The day after the American election in 2016, the Nobel Prize-winning Austrian author Elfriede Jelinek began to write a play inspired by President Trump's surprising victory. The result was ‘Am Königsweg ’.
Jelinek is best known as the author of the novel ‘The Playing Teacher’ ('Die Klavierspielerin') from 1983, which inspired the 2001 film ‘The Piano Teacher’ by Michael Haneke. Jelinek's Nobel Prize in 2004 was awarded for her︱“musical stream of voices and counter-voices in novels and plays that with extraordinary linguistic zeal reveals the absurdity of society's clichés and their submissive power, "it read in the Swedish Academy statement. And just that, is also characteristic of Jelinek's untraditional plays; her linguistic amok, can almost best be understood as currents of thought - A bombardment of words without indications of who is speaking or where we are.
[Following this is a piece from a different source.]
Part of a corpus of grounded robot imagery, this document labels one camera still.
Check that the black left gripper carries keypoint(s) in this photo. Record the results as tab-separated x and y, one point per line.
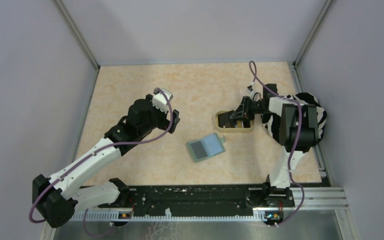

It is reminiscent of the throng of thought in our own heads, where the self fragmented, and voices leap forth and speak to one or from oneself. When watching one of Jelineks plays one must accept that one does not have a chance to stop and go back to try that understand, and instead pick their own meanings out of the total mass.
The same is true of the KING OF THE PEOPLE (Am Königsweg), which is a fierce rage over the political, economic and cultural forces that have brought us an unprecedented - and for many, unimaginable - crisis situation for modern democracy. Mythical figures, taken from Greek mythology and Shakespeare, mingle with pop cultural references and run together through the voices that speak︱The new King, his followers and opponents, the blind seers and the sighted blind. Trump is never mentioned by name, but the narrative outlines an undisciplined, unusual monarch created by obscene wealth, a non-stop media circus, and with a remarkable talent for megalomaniacal statements about their own abilities. Draw your own conclusions.